• ACTIVITY:
Look for the word "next" in the data below, and copy every line that holds it.

TASK MATERIAL START

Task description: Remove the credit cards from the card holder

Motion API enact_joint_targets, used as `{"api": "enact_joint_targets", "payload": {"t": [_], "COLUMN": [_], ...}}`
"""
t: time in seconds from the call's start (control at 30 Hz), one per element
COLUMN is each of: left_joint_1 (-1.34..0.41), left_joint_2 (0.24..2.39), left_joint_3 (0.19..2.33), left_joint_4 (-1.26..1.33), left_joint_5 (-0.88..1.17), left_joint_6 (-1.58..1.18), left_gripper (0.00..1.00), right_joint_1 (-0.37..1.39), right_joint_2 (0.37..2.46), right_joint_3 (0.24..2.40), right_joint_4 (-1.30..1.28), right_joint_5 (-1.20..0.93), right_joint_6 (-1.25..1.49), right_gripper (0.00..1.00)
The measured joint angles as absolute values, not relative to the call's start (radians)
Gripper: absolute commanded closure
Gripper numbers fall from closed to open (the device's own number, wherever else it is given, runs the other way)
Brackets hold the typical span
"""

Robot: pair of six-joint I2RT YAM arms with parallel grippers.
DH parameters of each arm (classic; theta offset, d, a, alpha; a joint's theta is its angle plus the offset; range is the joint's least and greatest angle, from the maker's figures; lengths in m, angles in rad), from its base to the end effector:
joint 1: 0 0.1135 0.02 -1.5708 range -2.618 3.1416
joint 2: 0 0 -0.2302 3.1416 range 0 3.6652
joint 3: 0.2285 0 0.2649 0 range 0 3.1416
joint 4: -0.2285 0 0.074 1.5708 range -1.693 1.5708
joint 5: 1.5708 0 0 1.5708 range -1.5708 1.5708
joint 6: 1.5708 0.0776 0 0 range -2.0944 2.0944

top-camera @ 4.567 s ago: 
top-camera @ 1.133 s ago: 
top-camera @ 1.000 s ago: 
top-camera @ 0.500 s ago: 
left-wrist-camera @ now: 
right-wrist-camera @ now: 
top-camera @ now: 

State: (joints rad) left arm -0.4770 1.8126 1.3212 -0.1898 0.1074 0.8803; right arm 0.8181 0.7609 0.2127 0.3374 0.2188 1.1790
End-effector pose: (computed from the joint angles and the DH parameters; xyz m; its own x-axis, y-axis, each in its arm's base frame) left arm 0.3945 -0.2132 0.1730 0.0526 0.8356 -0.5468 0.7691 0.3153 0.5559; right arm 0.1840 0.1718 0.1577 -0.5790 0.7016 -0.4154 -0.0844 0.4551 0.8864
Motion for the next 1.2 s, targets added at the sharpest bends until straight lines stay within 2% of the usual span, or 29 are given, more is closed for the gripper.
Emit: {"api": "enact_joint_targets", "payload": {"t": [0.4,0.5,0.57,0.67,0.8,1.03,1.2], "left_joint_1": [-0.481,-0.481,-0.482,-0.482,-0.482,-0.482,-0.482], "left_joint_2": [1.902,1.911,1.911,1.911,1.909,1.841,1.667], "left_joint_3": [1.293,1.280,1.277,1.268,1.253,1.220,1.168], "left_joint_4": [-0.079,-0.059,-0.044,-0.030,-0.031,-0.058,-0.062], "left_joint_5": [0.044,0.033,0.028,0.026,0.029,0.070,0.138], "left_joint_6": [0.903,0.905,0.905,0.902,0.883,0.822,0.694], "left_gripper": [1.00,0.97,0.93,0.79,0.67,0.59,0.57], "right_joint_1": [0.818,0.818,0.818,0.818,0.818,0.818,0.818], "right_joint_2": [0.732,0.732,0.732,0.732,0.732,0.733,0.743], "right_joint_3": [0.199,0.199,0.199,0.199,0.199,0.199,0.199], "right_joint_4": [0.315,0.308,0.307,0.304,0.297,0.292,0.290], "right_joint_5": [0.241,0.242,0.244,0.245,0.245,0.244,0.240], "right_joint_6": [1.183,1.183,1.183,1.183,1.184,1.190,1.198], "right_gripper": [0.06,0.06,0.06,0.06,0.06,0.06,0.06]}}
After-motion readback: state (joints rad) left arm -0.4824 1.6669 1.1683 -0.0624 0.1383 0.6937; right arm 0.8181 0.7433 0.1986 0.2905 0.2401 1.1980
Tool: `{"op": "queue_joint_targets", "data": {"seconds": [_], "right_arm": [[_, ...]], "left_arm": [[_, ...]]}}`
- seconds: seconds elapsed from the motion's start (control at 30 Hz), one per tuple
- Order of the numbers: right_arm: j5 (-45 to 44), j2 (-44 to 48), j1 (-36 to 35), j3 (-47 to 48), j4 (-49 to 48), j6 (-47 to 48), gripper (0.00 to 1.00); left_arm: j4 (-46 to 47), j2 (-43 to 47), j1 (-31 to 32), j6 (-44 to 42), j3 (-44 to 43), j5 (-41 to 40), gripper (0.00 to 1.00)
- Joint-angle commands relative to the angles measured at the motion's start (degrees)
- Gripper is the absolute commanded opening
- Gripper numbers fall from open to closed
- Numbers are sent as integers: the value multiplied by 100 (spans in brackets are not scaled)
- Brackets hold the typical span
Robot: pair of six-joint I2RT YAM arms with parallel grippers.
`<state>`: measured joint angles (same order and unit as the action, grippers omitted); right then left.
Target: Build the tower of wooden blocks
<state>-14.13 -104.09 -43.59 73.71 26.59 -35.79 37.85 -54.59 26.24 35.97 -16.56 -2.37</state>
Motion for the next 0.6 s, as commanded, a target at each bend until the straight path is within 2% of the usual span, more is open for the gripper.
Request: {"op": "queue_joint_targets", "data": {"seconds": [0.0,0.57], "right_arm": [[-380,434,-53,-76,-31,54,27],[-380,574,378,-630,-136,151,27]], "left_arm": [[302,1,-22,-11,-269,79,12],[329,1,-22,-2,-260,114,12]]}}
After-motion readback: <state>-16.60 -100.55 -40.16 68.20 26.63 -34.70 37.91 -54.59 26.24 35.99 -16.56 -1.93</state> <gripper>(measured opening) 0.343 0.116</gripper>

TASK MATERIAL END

• RESULT BELOW:
Motion for the next 1.2 s, targets added at the sharpest bends until straight lines stay within 2% of the usual span, or 29 are given, more is closed for the gripper.
Motion for the next 0.6 s, as commanded, a target at each bend until the straight path is within 2% of the usual span, more is open for the gripper.

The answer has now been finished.